9 Bab 8

"Jadi, kau hanya ingin bekerja?" tanya Shane lembut.

"Ya, Tuan," jawab Candara sama lembutnya.

Shane tertawa ringan sambil memerhatikan wanita yang sedang duduk manis dihadapannya. Sesekali Candara membalas tatap, namun ia lebih sering membuang muka.

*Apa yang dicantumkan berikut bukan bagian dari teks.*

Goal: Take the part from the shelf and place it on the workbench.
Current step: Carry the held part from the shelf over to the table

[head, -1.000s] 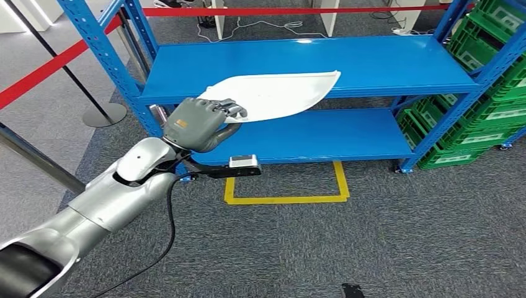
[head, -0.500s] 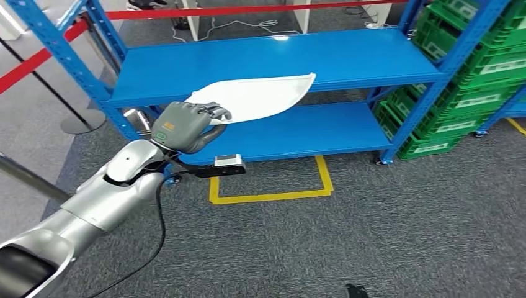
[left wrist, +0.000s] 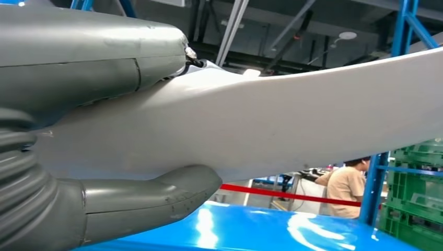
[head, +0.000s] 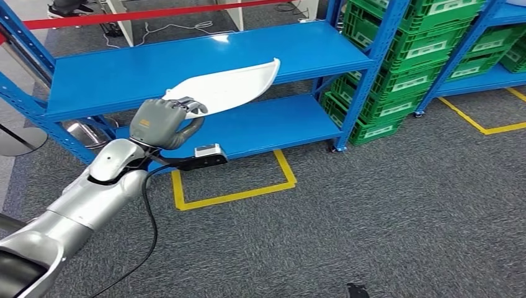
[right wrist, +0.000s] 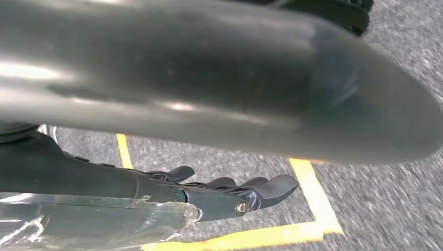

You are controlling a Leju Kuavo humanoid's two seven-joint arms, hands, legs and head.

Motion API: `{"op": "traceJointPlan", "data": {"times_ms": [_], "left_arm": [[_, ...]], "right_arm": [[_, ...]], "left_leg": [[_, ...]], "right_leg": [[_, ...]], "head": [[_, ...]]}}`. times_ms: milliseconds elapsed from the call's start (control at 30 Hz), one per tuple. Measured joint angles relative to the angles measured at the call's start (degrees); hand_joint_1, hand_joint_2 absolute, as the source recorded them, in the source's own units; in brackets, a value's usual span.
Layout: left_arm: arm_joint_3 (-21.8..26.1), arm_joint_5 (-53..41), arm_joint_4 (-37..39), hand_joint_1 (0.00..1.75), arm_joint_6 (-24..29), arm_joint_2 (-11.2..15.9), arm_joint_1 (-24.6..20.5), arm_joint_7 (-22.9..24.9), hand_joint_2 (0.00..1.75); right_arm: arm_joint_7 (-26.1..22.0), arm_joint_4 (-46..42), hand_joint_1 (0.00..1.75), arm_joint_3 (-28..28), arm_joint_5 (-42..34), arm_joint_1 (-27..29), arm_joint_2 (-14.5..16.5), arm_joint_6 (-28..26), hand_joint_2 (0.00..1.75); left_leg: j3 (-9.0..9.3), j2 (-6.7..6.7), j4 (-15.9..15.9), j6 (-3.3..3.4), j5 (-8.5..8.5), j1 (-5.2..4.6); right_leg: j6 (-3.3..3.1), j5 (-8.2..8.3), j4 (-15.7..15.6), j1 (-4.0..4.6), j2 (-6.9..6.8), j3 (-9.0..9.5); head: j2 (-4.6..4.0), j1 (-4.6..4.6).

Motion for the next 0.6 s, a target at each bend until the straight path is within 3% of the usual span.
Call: {"op": "traceJointPlan", "data": {"times_ms": [33, 100, 167, 233, 267, 300, 333, 400, 467, 567, 600], "left_arm": [[0.14, 0.01, 0.0, 1.75, 0.03, -0.02, 0.08, -0.02, 1.75], [0.38, 0.01, -0.02, 1.75, 0.11, -0.07, 0.16, -0.04, 1.75], [0.75, -0.01, -0.04, 1.75, 0.12, 0.14, 0.21, -0.14, 1.75], [1.19, -0.04, -0.04, 1.75, -0.02, 0.5, 0.31, -0.3, 1.75], [1.38, -0.05, -0.04, 1.75, -0.08, 0.64, 0.33, -0.38, 1.75], [1.55, -0.07, -0.04, 1.75, -0.13, 0.72, 0.33, -0.43, 1.75], [1.66, -0.09, -0.04, 1.75, -0.2, 0.78, 0.27, -0.51, 1.75], [1.77, -0.13, -0.04, 1.75, -0.89, 0.91, -0.16, -0.82, 1.75], [1.8, -0.02, -0.02, 1.75, -2.41, 1.11, -1.26, -1.36, 1.75], [1.73, 0.4, 0.16, 1.75, -5.0, 0.98, -3.94, -2.12, 1.75], [1.7, 0.48, 0.39, 1.75, -5.66, 0.79, -5.05, -2.27, 1.75]], "right_arm": [[0.0, -0.01, 0.0, 0.0, 0.04, 0.11, -0.01, 0.0, 0.0], [0.03, -0.01, 0.0, 0.0, 0.16, 0.37, -0.05, -0.02, 0.0], [0.09, -0.01, 0.0, -0.01, 0.32, 0.38, -0.15, -0.05, 0.0], [0.11, -0.02, 0.0, -0.01, 0.4, 0.28, -0.27, -0.06, 0.0], [0.14, -0.02, 0.0, -0.01, 0.4, 0.3, -0.33, -0.05, 0.0], [0.16, -0.03, 0.0, -0.01, 0.4, 0.35, -0.41, -0.05, 0.0], [0.18, -0.03, 0.0, -0.01, 0.4, 0.39, -0.5, -0.04, 0.0], [0.19, -0.04, 0.0, 0.01, 0.4, 0.32, -0.66, -0.04, 0.0], [0.14, -0.05, 0.0, 0.03, 0.4, 0.13, -0.73, -0.03, 0.0], [0.06, -0.05, 0.0, 0.04, 0.43, 0.16, -0.84, -0.01, 0.0], [0.03, -0.06, 0.0, 0.05, 0.46, 0.19, -0.91, 0.07, 0.0]], "left_leg": [[-0.01, 0.57, -0.16, 0.03, 0.2, -0.03], [0.03, 1.91, -0.56, 0.64, 0.62, 0.03], [0.01, 3.4, -0.77, 1.15, 0.83, -0.09], [-0.05, 4.96, -0.76, 1.39, 0.83, -0.39], [-0.07, 5.76, -0.76, 1.45, 0.84, -0.52], [-0.08, 6.53, -0.75, 1.47, 0.84, -0.61], [-0.05, 7.29, -0.74, 1.46, 0.83, -0.68], [0.0, 8.6, -0.61, 1.25, 0.75, -0.93], [-0.03, 9.62, -0.43, 0.76, 0.77, -1.23], [-0.07, 10.95, -0.46, -0.08, 0.8, -1.19], [-0.34, 10.15, 0.17, -0.36, 0.09, -1.05]], "right_leg": [[0.43, 0.28, -0.32, -0.15, 0.44, -0.2], [0.99, -0.38, 0.48, -0.01, -1.8, -1.03], [1.24, -3.64, 5.95, 0.3, -6.05, -3.55], [1.42, -7.02, 13.38, 0.35, -7.71, -6.69], [1.42, -7.48, 15.2, 0.38, -7.87, -7.26], [1.35, -6.96, 14.85, 0.44, -7.99, -6.69], [1.22, -5.61, 12.23, 0.56, -8.35, -4.94], [0.65, -2.79, 4.32, 1.05, -10.82, -0.05], [-0.23, -1.58, 0.0, 1.51, -12.28, 2.25], [-1.33, -0.96, -0.43, 1.57, -10.33, 1.67], [-1.63, -0.67, -0.61, 1.41, -9.59, 1.55]], "head": [[0.0, -0.03], [0.0, 0.22], [0.0, 0.59], [-0.01, 0.72], [-0.01, 0.71], [-0.01, 0.72], [0.0, 0.72], [0.0, 0.71], [-0.01, 0.65], [-0.01, 0.61], [0.0, 0.6]]}}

Ia takut salah mengambil tindakan dan diusir sekali lagi.

"Kau kuterima," kata Shane cepat.

"Apa?!"

"Mengapa kau terkejut?" tanya Shane setengah menahan tawa.

Candara salah tingkah, ia memang terkejut, tapi ia juga susah untuk menjelaskan perasaannya saat ini. "Lorne tidak menyukaiku."

Shane tertawa renyah. "Memangnya kapan Lorne menyukaimu?"

"Dulu dia sahabatku. Tiba-tiba dia membenciku," desah Candara.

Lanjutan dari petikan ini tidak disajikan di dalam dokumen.